TASK ITEM
The answer should reproduce the listing below character for character.
THE DATA below:
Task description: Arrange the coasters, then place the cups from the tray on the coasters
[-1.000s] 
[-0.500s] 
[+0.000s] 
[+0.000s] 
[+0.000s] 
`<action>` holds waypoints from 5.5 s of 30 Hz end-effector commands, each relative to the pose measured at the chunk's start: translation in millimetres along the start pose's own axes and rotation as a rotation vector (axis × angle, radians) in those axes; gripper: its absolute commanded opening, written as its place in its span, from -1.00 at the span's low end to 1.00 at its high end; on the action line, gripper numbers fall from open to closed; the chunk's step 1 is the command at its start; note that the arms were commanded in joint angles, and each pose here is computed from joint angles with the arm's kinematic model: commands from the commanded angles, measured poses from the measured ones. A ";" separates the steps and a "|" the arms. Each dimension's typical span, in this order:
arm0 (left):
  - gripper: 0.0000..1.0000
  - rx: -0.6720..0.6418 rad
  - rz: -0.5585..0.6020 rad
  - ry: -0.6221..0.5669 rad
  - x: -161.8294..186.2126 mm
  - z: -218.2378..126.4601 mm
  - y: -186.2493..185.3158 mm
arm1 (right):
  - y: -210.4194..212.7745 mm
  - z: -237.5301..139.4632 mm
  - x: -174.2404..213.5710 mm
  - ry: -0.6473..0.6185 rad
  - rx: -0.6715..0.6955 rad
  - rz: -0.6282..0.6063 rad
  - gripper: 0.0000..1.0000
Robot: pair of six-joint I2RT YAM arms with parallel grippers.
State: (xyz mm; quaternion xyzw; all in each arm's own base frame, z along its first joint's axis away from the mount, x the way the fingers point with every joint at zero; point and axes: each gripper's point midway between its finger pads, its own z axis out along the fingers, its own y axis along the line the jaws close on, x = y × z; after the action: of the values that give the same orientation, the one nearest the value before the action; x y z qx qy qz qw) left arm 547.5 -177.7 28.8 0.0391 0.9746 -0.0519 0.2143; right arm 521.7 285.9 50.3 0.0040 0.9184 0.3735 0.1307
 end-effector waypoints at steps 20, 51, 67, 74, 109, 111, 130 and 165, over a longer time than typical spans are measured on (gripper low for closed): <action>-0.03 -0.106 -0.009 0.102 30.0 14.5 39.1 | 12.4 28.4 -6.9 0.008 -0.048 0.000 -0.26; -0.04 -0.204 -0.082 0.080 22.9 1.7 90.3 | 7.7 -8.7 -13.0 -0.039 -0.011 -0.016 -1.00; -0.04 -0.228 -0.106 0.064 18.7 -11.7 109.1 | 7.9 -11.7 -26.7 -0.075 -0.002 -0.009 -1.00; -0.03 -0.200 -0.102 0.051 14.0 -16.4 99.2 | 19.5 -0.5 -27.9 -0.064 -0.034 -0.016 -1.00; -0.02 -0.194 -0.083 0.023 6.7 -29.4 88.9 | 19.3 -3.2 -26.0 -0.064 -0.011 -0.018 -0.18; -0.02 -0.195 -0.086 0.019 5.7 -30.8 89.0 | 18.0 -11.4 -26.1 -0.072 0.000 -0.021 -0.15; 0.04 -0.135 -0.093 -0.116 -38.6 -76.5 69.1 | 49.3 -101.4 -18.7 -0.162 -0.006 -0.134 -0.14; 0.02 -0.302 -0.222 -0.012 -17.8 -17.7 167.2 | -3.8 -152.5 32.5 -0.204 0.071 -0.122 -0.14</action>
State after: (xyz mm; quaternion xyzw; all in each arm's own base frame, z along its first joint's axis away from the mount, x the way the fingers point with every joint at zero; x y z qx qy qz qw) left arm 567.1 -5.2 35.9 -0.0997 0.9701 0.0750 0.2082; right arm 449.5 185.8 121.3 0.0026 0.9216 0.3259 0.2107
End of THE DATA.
ANSWER SPACE
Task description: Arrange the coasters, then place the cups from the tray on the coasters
[-1.000s] 
[-0.500s] 
[+0.000s] 
[+0.000s] 
[+0.000s] 
`<action>` holds waypoints from 5.5 s of 30 Hz end-effector commands, each relative to the pose measured at the chunk's start: translation in millimetres along the start pose's own axes and rotation as a rotation vector (axis × angle, radians) in those axes; gripper: its absolute commanded opening, written as its place in its span, from -1.00 at the span's low end to 1.00 at its high end; on the action line, gripper numbers fall from open to closed; the chunk's step 1 is the command at its start; note that the arms were commanded in joint angles, and each pose here is computed from joint angles with the arm's kinematic model: commands from the commanded angles, measured poses from the measured ones. A ";" separates the steps and a "|" the arms. Each dimension's typical span, in this order:
arm0 (left):
  - gripper: 0.0000..1.0000
  - rx: -0.6720..0.6418 rad
  - rz: -0.5585..0.6020 rad
  - ry: -0.6221..0.5669 rad
  - x: -161.8294..186.2126 mm
  - z: -218.2378..126.4601 mm
  - y: -186.2493..185.3158 mm
arm1 (right):
  - y: -210.4194..212.7745 mm
  - z: -237.5301..139.4632 mm
  - x: -174.2404..213.5710 mm
  - ry: -0.6473..0.6185 rad
  - rx: -0.6715..0.6955 rad
  - rz: -0.6282..0.6063 rad
  - gripper: 0.0000..1.0000
Robot: pair of six-joint I2RT YAM arms with parallel grippers.
State: (xyz mm; quaternion xyzw; all in each arm's own base frame, z along its first joint's axis away from the mount, x the way the fingers point with every joint at zero; point and axes: each gripper's point midway between its finger pads, its own z axis out along the fingers, its own y axis along the line the jaws close on, x = y × z; after the action: of the values that give the same orientation, the one nearest the value before the action; x y z qx qy qz qw) left arm 547.5 -177.7 28.8 0.0391 0.9746 -0.0519 0.2143; right arm 521.7 285.9 50.3 0.0040 0.9184 0.3735 0.1307
 end-effector waypoints at steps 20, 51, 67, 74, 109, 111, 130 and 165, over a longer time than typical spans are measured on (gripper low for closed): <action>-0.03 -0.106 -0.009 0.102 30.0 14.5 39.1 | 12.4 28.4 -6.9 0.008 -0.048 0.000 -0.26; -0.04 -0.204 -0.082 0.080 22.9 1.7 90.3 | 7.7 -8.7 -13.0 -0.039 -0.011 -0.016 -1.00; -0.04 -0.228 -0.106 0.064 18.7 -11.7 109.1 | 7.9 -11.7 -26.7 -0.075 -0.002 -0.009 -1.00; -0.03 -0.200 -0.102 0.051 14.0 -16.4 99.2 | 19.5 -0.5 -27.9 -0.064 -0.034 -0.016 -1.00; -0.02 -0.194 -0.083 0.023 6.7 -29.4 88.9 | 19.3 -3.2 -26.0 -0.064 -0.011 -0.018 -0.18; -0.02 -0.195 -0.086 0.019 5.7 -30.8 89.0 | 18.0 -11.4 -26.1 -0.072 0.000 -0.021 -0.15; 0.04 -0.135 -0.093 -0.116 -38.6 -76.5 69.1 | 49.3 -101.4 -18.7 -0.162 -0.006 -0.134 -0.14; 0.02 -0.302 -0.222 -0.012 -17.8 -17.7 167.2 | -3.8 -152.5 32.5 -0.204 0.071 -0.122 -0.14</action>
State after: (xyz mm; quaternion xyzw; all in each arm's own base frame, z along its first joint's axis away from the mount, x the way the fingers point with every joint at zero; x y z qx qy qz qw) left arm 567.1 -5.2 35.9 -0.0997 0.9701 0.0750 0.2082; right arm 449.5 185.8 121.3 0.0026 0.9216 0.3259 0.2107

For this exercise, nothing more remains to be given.